The Rolling Stones American Tour 1966
- Poster to the first concert in Lynn
- Location: North America
- Associated album: Aftermath
- Start date: 24 June 1966
- End date: 28 July 1966
- No. of shows: 32

the Rolling Stones concert chronology
- European Tour 1966; American Tour 1966; British Tour 1966;

= The Rolling Stones American Tour 1966 =

1966 concert tour by the Rolling Stones

The Rolling Stones' 1966 American Tour was a concert tour by the band. The tour commenced on June 24 and concluded on July 28, 1966. Two weeks prior to the start of the tour, Mick Jagger collapsed from "nervous exhaustion" and was hospitalized. On this tour, the band supported their album Aftermath. The last gig of the tour in Honolulu, Hawaii was broadcast on Hawaiian radio station KPOI-FM.

==The Rolling Stones==
- Mick Jagger – lead vocals, harmonica, percussion
- Keith Richards – guitar, backing vocals
- Brian Jones – guitar, harmonica, electric dulcimer, organ, backing vocals
- Bill Wyman – bass guitar, backing vocals
- Charlie Watts – drums

==Tour set list==
Songs performed include:
- Not Fade Away
- The Last Time
- Paint It Black
- Under My Thumb
- Stupid Girl
- Time Is On My Side
- Lady Jane
- Play With Fire
- Doncha Bother Me
- The Spider And The Fly
- Mothers Little Helper
- Get Off Of My Cloud
- 19th Nervous Breakdown
- (I Can't Get No) Satisfaction

==Tour dates==

| Date | City | Country | Venue |
| 24 June 1966 | Lynn | United States | Manning Bowl |
| 25 June 1966 | Cleveland | Cleveland Arena |
| Pittsburgh | Civic Arena |
| 26 June 1966 | Washington, D.C. | Washington Coliseum |
| Baltimore | Baltimore Civic Center |
| 27 June 1966 | Hartford | Dillon Stadium |
| 28 June 1966 | Buffalo | Buffalo Memorial Auditorium |
| 29 June 1966 | Toronto | Canada | Maple Leaf Gardens |
| 30 June 1966 | Montreal | Montreal Forum |
| 1 July 1966 2 shows | Atlantic City | United States | Marine Ballroom, Steel Pier |
| 2 July 1966 | New York City | Forest Hills Tennis Stadium Music Festival |
| 3 July 1966 2 shows | Asbury Park | Asbury Park Convention Hall |
| 4 July 1966 | Virginia Beach | Virginia Beach Civic Center (The Dome) |
| 6 July 1966 | Syracuse | Onondaga County War Memorial |
| 8 July 1966 | Detroit | Cobo Hall |
| 9 July 1966 | Indianapolis | Indiana State Fair Coliseum |
| 10 July 1966 | Chicago | Arie Crown Theater |
| 11 July 1966 | Houston | Sam Houston Coliseum |
| 12 July 1966 | St.

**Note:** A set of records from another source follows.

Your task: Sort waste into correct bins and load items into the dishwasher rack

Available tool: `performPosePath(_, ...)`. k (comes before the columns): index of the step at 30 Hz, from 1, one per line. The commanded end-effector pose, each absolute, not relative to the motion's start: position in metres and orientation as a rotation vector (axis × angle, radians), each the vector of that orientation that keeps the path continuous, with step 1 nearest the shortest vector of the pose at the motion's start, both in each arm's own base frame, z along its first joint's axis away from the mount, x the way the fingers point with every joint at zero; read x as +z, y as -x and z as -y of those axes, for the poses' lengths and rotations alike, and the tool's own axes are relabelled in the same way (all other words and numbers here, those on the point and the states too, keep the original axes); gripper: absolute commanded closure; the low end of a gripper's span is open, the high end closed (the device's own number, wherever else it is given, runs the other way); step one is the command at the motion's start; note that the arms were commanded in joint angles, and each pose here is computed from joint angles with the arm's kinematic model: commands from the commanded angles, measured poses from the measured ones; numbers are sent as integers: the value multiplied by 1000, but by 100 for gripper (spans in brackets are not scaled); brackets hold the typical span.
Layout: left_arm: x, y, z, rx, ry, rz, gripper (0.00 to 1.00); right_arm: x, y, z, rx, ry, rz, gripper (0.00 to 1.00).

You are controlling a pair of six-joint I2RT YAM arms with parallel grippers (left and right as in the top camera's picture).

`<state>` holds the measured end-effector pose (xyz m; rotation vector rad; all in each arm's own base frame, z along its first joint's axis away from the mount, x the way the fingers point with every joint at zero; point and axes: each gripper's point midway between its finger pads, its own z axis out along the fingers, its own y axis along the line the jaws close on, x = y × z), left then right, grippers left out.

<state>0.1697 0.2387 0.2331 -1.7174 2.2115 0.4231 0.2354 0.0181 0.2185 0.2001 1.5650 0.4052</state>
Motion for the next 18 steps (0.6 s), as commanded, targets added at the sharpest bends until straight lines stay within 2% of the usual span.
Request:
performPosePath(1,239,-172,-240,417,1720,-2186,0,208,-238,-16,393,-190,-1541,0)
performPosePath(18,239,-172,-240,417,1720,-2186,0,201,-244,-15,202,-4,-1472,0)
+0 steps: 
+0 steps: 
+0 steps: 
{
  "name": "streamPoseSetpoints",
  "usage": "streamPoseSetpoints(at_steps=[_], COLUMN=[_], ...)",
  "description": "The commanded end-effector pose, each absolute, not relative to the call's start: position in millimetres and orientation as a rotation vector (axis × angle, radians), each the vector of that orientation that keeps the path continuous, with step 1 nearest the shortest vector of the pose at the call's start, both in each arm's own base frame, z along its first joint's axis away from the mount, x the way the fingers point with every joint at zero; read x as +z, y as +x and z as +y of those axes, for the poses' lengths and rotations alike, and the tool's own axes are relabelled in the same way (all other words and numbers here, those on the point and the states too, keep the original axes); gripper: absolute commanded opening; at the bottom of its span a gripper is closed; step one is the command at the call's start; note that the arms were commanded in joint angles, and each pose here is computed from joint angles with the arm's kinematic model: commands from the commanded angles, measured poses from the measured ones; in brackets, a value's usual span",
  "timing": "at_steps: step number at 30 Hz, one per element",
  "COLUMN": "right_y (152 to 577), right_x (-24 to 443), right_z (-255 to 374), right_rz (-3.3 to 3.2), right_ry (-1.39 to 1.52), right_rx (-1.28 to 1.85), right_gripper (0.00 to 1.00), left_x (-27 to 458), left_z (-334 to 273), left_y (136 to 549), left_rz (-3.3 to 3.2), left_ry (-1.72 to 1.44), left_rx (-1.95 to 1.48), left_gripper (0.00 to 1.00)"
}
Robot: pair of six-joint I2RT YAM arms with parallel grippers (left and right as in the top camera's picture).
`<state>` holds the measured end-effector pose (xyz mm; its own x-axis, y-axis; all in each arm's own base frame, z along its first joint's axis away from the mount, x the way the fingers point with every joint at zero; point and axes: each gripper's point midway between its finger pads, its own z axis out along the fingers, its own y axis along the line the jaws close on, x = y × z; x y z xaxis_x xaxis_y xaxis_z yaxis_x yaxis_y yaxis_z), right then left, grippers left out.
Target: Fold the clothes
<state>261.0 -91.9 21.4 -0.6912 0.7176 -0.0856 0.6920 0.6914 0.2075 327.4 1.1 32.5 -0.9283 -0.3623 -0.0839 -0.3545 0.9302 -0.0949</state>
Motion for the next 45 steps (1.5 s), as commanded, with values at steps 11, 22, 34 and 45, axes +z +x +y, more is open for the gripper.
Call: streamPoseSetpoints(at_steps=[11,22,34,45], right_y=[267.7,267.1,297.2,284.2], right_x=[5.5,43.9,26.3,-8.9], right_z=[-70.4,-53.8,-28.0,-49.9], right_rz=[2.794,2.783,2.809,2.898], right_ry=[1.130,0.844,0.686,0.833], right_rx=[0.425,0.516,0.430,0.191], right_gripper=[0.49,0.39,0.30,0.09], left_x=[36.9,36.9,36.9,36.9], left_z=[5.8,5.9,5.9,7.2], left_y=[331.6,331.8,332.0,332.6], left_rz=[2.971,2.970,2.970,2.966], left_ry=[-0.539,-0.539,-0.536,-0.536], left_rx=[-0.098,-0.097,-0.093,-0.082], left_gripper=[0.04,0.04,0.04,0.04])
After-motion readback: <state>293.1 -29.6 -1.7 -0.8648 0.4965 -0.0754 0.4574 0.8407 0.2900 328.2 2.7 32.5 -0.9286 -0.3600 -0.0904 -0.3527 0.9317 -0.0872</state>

Louis | Kiel Auditorium |
| 14 July 1966 | Winnipeg | Canada | Winnipeg Arena |
| 15 July 1966 | Omaha | United States | Omaha Civic Auditorium |
| 19 July 1966 | Vancouver | Canada | PNE Forum |
| 20 July 1966 | Seattle | United States | Seattle Center Coliseum |
| 21 July 1966 | Portland | Memorial Coliseum |
| 22 July 1966 2 shows | Sacramento | Memorial Auditorium |
| 23 July 1966 | Salt Lake City | Davis County Lagoon |
| 24 July 1966 | San Bernardino | Swing Auditorium |
| Bakersfield | Civic Auditorium |
| 25 July 1966 | Los Angeles | Hollywood Bowl |
| 26 July 1966 | Daly City | Cow Palace |
| 28 July 1966 | Honolulu | Hawaiʻi International Center |

It has been mistakenly believed the group played two shows in Bakersfield, CA on July 24 but in fact, they had an afternoon show in San Bernardino followed by an evening show in Bakersfield.

Hartford set list:
1. Intro / "Not Fade Away"
2. "The Last Time"
3. "Paint It, Black"
4. "Lady Jane"
5. "Mother's Little Helper"
6. "Get Off Of My Cloud"
7. "19th Nervous Breakdown"
8. "(I Can't Get No) Satisfaction"

==References in popular culture==
- The show at Forest Hills Tennis Stadium in New York provided the setting for a number of scenes in an episode of US TV drama Mad Men, entitled Tea Leaves.